Hi,
I’m trying to profile my kernel with opencl nvidia profiler,
but I can’t find anything about the code needed to enable the profiling,
anyone has an idea about the code command?
Thanks.
Hi,
I’m trying to profile my kernel with opencl nvidia profiler,
but I can’t find anything about the code needed to enable the profiling,
anyone has an idea about the code command?
Thanks.
Not sure of what you needs but you don’t need to modify your code to use the profiler. just run it and select your binary and its options, itactive four you the hardwarve counter collecting.
Actually I’m trying to use OpenCL visual profiler, it takes .oclpj file, and shows a table with kernel performances
I don’t know how to get the .oclpj from my visual project
the oclpj file is the format of your saved project after profiling.
if your cuda app is on the same machine as your profiler it’s easy to use you just clic on ‘start’ and fill information about your application.
otherwise, you will need to do this: (linux syntax)
export CUDA_PROFILE=1
export CUDA_PROFILE_CSV=1
export CUDA_PROFILE_CONFIG=~/script/cudaprofile.sh
where the cudaprofile.sh contains the counter you need:
[codebox]#The profiler supports the following options:
#Time stamps for kernel launches and memory transfers.

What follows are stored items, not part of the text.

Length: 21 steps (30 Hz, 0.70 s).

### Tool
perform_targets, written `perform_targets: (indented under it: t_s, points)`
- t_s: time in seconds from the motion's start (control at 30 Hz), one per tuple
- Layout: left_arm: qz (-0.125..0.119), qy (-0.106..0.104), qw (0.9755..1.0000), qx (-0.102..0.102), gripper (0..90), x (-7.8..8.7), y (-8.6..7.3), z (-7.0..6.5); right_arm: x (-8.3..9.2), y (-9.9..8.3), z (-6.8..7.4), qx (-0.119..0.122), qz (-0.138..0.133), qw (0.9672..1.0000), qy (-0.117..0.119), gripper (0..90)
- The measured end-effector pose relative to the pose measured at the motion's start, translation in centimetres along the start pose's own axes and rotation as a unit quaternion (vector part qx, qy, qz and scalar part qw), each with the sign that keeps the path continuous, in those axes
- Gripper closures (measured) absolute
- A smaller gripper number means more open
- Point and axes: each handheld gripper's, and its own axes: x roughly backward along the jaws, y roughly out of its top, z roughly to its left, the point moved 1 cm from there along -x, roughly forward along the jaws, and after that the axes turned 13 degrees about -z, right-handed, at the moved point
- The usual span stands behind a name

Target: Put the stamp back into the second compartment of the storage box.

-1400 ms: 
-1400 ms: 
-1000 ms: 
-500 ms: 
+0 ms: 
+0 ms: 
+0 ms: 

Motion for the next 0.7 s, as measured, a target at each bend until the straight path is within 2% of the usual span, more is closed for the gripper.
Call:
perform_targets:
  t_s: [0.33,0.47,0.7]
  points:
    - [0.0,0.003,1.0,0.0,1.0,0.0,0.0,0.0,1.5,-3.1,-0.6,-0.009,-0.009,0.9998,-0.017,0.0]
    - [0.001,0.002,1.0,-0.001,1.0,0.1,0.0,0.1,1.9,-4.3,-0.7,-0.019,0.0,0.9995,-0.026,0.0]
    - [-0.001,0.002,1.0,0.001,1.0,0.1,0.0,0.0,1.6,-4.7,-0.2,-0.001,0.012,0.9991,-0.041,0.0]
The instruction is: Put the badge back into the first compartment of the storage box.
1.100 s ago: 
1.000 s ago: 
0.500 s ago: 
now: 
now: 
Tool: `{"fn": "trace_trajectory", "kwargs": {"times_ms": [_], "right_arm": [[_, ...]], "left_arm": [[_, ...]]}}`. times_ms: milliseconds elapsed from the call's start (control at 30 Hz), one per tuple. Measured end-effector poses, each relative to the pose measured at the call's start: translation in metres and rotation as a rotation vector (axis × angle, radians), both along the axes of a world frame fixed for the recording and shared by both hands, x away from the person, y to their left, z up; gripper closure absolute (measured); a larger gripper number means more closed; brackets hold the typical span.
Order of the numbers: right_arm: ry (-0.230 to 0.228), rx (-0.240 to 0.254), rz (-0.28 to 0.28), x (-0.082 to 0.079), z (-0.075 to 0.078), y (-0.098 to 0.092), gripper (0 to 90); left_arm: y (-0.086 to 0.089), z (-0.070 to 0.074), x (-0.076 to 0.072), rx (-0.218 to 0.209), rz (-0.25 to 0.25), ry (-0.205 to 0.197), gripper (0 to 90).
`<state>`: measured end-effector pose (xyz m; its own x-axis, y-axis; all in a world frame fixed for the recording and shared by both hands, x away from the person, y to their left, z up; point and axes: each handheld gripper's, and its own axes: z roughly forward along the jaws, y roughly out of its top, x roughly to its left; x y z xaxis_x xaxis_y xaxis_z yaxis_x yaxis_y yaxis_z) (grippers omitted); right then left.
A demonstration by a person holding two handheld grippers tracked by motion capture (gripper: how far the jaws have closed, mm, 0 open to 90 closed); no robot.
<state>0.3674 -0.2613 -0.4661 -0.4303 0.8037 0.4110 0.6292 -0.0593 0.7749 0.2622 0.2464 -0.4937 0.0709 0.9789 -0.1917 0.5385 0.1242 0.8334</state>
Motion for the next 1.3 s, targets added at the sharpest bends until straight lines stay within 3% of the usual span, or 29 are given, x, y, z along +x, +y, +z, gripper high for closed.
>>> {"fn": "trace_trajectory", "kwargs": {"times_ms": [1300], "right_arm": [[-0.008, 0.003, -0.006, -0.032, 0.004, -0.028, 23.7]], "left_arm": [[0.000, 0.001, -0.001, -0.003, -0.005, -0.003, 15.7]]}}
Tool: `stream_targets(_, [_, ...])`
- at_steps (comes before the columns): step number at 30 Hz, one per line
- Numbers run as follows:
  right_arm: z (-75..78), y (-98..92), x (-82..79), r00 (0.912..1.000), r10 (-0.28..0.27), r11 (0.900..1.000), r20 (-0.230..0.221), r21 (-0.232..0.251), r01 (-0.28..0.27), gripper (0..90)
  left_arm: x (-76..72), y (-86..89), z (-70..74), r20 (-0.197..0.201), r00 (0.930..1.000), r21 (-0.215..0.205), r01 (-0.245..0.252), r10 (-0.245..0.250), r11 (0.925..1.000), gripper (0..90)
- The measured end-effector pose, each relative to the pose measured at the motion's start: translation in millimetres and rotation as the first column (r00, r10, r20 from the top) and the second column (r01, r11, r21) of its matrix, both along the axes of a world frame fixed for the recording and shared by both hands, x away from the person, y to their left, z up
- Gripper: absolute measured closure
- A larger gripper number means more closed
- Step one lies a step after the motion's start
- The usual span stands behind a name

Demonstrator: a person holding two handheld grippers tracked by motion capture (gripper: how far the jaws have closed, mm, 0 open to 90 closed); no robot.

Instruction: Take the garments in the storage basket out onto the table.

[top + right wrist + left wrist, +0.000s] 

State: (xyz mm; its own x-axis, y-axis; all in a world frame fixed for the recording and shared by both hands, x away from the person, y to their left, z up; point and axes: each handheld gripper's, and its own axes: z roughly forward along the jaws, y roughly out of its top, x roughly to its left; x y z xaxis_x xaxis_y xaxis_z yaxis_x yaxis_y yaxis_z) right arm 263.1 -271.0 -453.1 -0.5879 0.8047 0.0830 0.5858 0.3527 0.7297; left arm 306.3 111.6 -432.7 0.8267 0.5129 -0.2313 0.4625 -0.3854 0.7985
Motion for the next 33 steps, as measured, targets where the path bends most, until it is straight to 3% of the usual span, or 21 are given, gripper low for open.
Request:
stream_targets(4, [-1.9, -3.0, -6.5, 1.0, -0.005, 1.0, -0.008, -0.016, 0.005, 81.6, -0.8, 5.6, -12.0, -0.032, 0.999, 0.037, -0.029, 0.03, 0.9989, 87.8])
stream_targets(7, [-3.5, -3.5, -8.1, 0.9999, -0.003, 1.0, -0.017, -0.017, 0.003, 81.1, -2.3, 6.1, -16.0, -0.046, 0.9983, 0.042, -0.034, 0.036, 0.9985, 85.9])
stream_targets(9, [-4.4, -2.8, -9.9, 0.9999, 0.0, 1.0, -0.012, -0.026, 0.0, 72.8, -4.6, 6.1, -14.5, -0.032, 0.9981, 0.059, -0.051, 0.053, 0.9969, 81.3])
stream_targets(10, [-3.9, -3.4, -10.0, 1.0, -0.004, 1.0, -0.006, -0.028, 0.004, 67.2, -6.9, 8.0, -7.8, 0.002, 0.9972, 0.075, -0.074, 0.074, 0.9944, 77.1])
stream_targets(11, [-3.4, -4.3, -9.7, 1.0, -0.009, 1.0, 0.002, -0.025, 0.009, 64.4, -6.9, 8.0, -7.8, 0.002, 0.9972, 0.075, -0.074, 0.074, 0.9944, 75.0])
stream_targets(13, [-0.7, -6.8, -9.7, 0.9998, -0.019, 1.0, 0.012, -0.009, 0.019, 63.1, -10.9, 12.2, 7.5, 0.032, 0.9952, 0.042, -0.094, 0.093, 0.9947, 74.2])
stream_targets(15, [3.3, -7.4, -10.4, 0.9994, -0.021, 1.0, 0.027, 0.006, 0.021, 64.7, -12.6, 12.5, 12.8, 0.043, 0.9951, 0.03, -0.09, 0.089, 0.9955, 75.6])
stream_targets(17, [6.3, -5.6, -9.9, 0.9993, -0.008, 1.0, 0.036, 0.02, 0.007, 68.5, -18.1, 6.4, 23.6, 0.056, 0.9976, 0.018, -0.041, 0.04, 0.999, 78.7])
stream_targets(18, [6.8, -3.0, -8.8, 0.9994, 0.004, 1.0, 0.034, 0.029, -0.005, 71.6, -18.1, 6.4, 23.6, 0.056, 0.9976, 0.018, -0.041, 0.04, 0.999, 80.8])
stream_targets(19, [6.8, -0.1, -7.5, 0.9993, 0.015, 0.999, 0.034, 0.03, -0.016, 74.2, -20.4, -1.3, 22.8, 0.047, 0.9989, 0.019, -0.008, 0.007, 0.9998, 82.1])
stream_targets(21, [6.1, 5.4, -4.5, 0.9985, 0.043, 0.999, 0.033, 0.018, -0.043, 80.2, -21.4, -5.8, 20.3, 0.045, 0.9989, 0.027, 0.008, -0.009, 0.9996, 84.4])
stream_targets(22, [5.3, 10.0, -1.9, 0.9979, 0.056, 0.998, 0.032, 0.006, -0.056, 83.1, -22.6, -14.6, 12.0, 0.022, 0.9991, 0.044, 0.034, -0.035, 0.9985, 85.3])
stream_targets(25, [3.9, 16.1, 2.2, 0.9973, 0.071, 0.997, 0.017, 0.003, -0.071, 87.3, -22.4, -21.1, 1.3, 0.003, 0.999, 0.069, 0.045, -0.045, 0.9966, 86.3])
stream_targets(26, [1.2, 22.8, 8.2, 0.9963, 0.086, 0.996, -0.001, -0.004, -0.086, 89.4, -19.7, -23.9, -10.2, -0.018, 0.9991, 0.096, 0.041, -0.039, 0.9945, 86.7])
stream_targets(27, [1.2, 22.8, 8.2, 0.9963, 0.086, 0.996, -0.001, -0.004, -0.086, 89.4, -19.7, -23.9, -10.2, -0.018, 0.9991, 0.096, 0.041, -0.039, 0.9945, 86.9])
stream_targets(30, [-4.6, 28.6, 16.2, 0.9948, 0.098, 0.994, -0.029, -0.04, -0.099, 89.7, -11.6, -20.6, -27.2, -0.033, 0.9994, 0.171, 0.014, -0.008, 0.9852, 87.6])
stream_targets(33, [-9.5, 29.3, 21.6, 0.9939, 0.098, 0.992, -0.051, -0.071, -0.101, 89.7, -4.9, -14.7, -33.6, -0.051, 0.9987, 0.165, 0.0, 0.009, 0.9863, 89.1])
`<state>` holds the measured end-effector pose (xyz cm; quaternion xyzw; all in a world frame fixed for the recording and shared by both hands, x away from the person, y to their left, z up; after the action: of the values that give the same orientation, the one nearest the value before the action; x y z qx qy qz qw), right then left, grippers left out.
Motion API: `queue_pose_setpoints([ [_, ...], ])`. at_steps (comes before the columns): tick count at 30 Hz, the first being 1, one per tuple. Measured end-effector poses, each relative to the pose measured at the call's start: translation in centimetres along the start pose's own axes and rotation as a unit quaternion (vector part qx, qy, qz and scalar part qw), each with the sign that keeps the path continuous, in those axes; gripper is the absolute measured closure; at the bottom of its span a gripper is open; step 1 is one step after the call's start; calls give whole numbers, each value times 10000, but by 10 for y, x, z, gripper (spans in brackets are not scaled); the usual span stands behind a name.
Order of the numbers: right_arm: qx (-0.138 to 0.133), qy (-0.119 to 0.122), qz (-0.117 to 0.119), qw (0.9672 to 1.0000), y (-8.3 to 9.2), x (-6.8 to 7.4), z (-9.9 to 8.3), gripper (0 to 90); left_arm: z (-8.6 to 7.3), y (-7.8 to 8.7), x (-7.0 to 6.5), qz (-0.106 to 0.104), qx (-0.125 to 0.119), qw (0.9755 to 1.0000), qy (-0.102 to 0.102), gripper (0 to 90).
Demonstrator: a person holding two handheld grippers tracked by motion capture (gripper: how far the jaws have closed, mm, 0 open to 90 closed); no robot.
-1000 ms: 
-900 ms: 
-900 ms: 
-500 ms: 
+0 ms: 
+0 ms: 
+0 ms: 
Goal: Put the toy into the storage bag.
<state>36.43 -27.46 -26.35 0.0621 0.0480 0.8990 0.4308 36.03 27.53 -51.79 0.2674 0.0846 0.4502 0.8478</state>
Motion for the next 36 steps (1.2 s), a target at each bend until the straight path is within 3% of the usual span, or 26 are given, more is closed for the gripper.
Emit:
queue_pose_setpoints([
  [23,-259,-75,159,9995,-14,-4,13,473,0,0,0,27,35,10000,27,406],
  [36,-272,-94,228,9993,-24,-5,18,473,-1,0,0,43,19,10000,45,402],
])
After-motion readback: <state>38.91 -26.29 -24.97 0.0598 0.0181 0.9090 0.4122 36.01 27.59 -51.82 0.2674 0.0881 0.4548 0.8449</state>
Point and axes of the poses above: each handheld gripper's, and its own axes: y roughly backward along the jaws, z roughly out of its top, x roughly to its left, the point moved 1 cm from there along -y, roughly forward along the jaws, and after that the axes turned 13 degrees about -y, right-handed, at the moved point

#This can be used for timeline analysis.
timestamp
#Number of blocks in a grid along the X and Y dimensions for a kernel launch
gridsize
#Number of threads in a block along the X, Y and Z dimensions for a kernel launch
threadblocksize
#Size of dynamically allocated shared memory per block in bytes for a kernel launch
dynsmemperblock
#Size of statically allocated shared memory per block in bytes for a kernel launch
stasmemperblock
#Number of registers used per thread for a kernel launch
regperthread
#Memory transfer direction
#a direction value of 0 is used for host->device memory copies and a value of 1 is used for device->host
memtransferdir
#Memory copy size in bytes
memtransfersize
#Stream Id for a kernel launch
streamid
##The profiler supports logging of following counters during kernel execution
##There is a max of 4 profiler counters
##Non-coalesced (incoherent) global memory loads (always zero on coputa capability 1.3)
#gl_incoherent
##Non-coalesced (incoherent) global memory loads
#gld_coherent
##32-byte global memory load transactions
#gld_32b
##64-byte global memory load transactions
gld_64b
##128-byte global memory load transactions
gld_128b
##Global memory loads invalid on compute capability 1.3
#gld_request
##Non-coalesced (incoherent) global memory stores (always zero on coputa capability 1.3)
#gst_incoherent
##Coalesced (coherent) global memory stores
#gst_coherent
##32-byte global memory store transactions
#gst_32b
##64-byte global memory store transactions
#gst_64b
##128-byte global memory store transactions
#gst_128b
##Gobal memory stores invalid on compute capability 1.3
#gst_request
##Local memory loads
#local_load
##Local memory stores
#local_store
##Branches taken by threads executing a kernel
#branch
##Divergent branches taken by threads executing a kernel
divergent_branch
##Instructions executed
instructions
##Number of thread warps that serialize on address conflicts to either shared or constant memory
#warp_serialize
##Number of threads blocks executed
#cta_launched
[/codebox]